Enquanto a corrente de ar infla o lúmen colorretal, mova lentamente e cuidadosamente o endoscópio para a frente na direção aboral. Para evitar lesões intestinais coloniais, mantenha o endoscópio na área média do lúmen usando a tela de vídeo ao vivo para ajudar neste posicionamento. Comece a gravar o fluxo de vídeo e marcar a inflamação, avaliando a inflamação relacionada à GvHD do cólon, marcando os parâmetros como ilustrado.
Quando um ponto de pontuação estiver localizado, mova o endoscópio suavemente e ligeiramente para frente e para trás para avaliar os diferentes parâmetros. Para avaliar a translucência do parâmetro e a consistência das fezes, posicione o endoscópio a uma distância maior em relação à parede colonial. Para avaliar a granularidade e vascularização da lesão, posicione o endoscópio nas proximidades da parede colonial e aplique cuidadosamente tensão bem dosada à parede colonial com a ponta do endoscópio.
Após a conclusão do processo de pontuação, pare a gravação. Em comparação com os controles, o transplante de células-tronco hematopoiísicos alergênicos como demonstrado produz uma indução reprodutivelmente robusta de um fenótipo sistêmico de GvHD, com aumento progressivo dos escores clínicos de GvHD em animais receptores. Esses critérios mini-endoscopicamente avaliados foram especificamente adaptados da colite síngênica relatada anteriormente no contexto de parâmetros de pontuação de colite orientadas por ao-resposta para a descrição precisa, pontuação e classificação de lesões associadas à doença de GvHD intestinal no cólon distal.
De fato, o sistema de classificação mini-endoscopicamente baseado permite uma fácil discriminação de camundongos receptores de linfócitos com sinais graves de inflamação intestinal de camundongos de controle que são essencialmente desprovidos de GvHD. A invalidação do sistema de classificação baseado em mini-endoscopicamente estudos histopatológicos confirmaram que o cólon de camundongos severamente afetados pela inflamação relacionada à GvHD apresenta sinais histopatológicos igualmente fortes de inflamação. Em contraste, os tecidos de cólon dos camundongos de controle apresentaram não para, no máximo, sinais histopatológicos leves de inflamação, de acordo com a ausência virtual de sinais mini-endoscopicamente detectáveis de colite.

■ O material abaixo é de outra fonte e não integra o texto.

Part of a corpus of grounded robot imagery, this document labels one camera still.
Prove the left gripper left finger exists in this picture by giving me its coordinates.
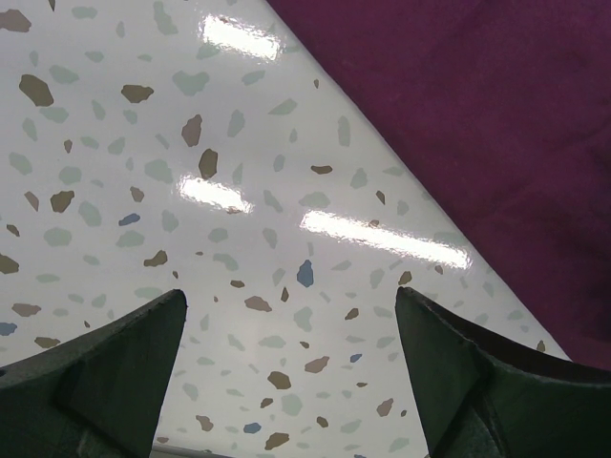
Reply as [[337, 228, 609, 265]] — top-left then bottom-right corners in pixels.
[[1, 289, 187, 457]]

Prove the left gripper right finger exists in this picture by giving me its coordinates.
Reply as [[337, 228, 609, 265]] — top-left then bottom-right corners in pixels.
[[395, 287, 610, 458]]

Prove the purple cloth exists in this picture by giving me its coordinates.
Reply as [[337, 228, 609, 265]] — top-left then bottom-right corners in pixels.
[[272, 1, 610, 368]]

Além disso, estudos de correlação entre a atividade de colite mini-endoscopicamente e histopatológicamente avaliada e os escores sistêmicos de GvHD demonstram que mini-endoscopicamente determinados alguns escores de menos ou igual a três predizem de forma confiável a ausência de escores de inflamação coloniais associados ao GvHD intestinal de médio a maior grau obtidos a partir da classificação histopatológica. Além disso, a gravidade do GvHD intestinal avaliado endoscopicamente mostra correlação com a atividade sistêmica da doença de GvHD. Para padronizar os resultados da avaliação mini-endoscópica da inflamação colonica e garantir a comparabilidade entre diferentes camundongos e experimentos ao longo do tempo, um local anatômico definido deve ser selecionado para pontuação.
Além de marcar inflamação cólon, o canal de trabalho incorporado dentro da configuração mini-endoscópica permite a recuperação de biópsias de tecido guiadas por visão aplicáveis a várias análises a jusante, como histopatologia padrão. Devido à natureza não invasiva da mini-endoscopia, a colite aguda relacionada à GvHD pode ser repetidamente avaliada dentro do mesmo animal em praticamente qualquer momento, produzindo assim insights fascinantes sobre o GvHD intestinal.